The Warriors moved to San Francisco the following season, where they remain. Wilt returned to his hometown of Philadelphia when the Sixers acquired him in January 1965, then forced a trade to the Lakers in ‘68. His last season was 1972-73, which ended with Los Angeles falling in the Finals to the Knicks, in five games.

Retired sportswriter Tom Callahan wrote in his recent book “Gods at Play” that the morning of the final game, Wilt ducked his head into a lounge in the L.A. Forum where some scribes had gathered and said, “Anyone who owes me money, have it here tonight” — the inescapable conclusion being that he had checked out on the series, and the season.

Suffice it to say, then, that Chamberlain’s legacy is a complicated one. For all his talent and all his records, he won only two titles.

A couple more matters. The building that housed Bingeman’s is no longer standing. Warwick moved into a new gym, just down the hallway from the old one, in 1991. The Warriors’ former digs, so comfortable and cozy that you half-expect to see Norman Dale come walking in at any moment, are still intact, still useful.
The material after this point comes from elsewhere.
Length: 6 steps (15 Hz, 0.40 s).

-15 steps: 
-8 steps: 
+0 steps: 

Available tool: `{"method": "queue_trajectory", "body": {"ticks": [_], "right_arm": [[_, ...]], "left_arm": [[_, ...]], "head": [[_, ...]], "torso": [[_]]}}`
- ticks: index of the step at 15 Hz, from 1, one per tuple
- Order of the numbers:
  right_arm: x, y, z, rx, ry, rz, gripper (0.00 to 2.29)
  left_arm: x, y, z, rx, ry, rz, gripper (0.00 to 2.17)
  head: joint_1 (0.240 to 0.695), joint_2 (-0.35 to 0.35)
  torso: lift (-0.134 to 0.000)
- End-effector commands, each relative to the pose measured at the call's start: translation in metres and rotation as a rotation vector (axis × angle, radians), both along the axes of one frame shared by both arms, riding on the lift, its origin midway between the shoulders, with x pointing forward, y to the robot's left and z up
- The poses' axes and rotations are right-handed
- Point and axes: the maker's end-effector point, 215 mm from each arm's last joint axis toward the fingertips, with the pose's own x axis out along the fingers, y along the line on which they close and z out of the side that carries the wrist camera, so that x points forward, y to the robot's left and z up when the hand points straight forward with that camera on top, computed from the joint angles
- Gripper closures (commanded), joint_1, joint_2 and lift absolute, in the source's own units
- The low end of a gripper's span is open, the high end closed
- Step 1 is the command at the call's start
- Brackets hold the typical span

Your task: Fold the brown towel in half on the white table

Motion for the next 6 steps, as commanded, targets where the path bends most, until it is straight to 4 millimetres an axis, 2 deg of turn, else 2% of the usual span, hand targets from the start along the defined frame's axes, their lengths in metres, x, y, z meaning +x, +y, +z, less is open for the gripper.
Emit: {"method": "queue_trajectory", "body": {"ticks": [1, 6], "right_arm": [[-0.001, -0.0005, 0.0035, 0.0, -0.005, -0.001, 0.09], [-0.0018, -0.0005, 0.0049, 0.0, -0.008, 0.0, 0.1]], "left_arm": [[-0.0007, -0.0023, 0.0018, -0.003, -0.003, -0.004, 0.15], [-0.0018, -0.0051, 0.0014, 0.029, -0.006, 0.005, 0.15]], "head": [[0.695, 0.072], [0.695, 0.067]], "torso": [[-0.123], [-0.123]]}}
A recent weekday afternoon found the non-football-playing members of the team working out in there. None of their coaches are old enough to remember when Wilt came to town, but they can recall the night the local fans packed the place for a visit by a Sam Bowie-led Lebanon team in the late ‘70s. It was so crowded, in fact, that Bowie’s mom couldn’t get in. The Cedars’ coach at the time, Chic Hess, refused to take the court until room was made for her, and lo and behold, it was.

As for Clausen, he spent 35 years as an elementary school teacher, and after retirement served as a substitute for 14 more. He stepped aside in March 2020, when COVID hit.

“I love teaching,” he said.

Full disclosure: He was once a co-worker of my wife’s; she has always spoken highly of his classroom work, and rest assured that she’s a tough grader. Moreover, I have seen for myself how vital he is to the school’s athletic machinery. Over the last half-century he has coached, served as game manager for all manner of events, worked the scoreboard at basketball games, even officiated track and field. 

Every community has people like this — people who know everybody, do everything and care nothing about getting any credit. So while Clausen can say that Wilt once loomed large in the streets of Lititz, in many ways Clausen himself always has.